**Requirement**
Your response must consist of the listing below, repeated exactly.

**Data excerpt**
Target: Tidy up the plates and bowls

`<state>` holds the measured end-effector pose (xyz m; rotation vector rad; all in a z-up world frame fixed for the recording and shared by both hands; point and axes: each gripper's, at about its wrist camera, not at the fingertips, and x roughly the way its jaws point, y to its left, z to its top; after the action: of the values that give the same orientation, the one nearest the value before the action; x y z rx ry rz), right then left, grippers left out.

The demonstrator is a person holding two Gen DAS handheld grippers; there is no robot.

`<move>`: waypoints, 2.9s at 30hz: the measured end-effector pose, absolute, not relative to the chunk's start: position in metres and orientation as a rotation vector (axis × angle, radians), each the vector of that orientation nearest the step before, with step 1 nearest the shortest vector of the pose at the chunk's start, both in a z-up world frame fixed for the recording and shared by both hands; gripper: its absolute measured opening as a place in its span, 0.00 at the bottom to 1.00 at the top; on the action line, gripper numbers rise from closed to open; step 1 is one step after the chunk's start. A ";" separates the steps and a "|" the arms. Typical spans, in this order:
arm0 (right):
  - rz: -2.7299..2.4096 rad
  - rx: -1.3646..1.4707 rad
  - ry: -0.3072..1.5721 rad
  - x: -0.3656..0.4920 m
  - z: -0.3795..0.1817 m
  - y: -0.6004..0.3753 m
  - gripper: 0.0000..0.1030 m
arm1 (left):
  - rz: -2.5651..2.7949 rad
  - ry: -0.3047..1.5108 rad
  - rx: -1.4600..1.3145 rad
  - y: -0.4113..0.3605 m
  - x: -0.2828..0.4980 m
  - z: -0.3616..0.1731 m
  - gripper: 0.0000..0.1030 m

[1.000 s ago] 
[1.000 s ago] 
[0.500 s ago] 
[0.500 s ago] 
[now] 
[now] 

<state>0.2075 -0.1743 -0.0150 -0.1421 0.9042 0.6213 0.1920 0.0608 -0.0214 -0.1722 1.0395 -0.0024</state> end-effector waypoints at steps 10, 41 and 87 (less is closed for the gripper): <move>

**Answer**
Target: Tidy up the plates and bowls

`<state>` holds the measured end-effector pose (xyz m; rotation vector rad; all in a z-up world frame fixed for the recording and shared by both hands; point and axes: each gripper's, at about its wrist camera, not at the fingertips, and x roughly the way its jaws point, y to its left, z to its top; after the action: of the values that give the same orientation, the one nearest the value before the action; x y z rx ry rz), right then left, grippers left out.

The demonstrator is a person holding two Gen DAS handheld grippers; there is no robot.

`<move>`: waypoints, 2.9s at 30hz: the measured end-effector pose, absolute, not relative to the chunk's start: position in metres and orientation as a rotation vector (axis × angle, radians), each the vector of that orientation nearest the step before, with step 1 nearest the shortest vector of the pose at the chunk's start, both in a z-up world frame fixed for the recording and shared by both hands; gripper: its absolute measured opening as a place in its span, 0.00 at the bottom to 1.00 at the top; on the action line, gripper numbers rise from closed to open; step 1 is one step after the chunk's start. A ";" separates the steps and a "|" the arms. Typical spans, in this order:
arm0 (right):
  - rz: -2.7299..2.4096 rad
  - rx: -1.3646..1.4707 rad
  - ry: -0.3072..1.5721 rad
  - x: -0.3656..0.4920 m
  - z: -0.3795..0.1817 m
  - y: -0.6004..0.3753 m
  - gripper: 0.0000..0.1030 m
arm1 (left):
  - rz: -2.5651..2.7949 rad
  - ry: -0.3047..1.5108 rad
  - rx: -1.4600..1.3145 rad
  - y: -0.4113..0.3605 m
  - x: -0.2828..0.4980 m
  - z: -0.3616..0.1731 m
  - gripper: 0.0000..0.1030 m

[1.000 s ago] 
[1.000 s ago] 
[0.500 s ago] 
[0.500 s ago] 
[now] 
[now] 

<state>0.2075 -0.1743 -0.0150 -0.1421 0.9042 0.6213 0.1920 0.0608 -0.0214 -0.1722 1.0395 -0.0024</state> end-effector waypoints at steps 10, 41 and 87 (less is closed for the gripper): <move>

Nothing remains to add to the output.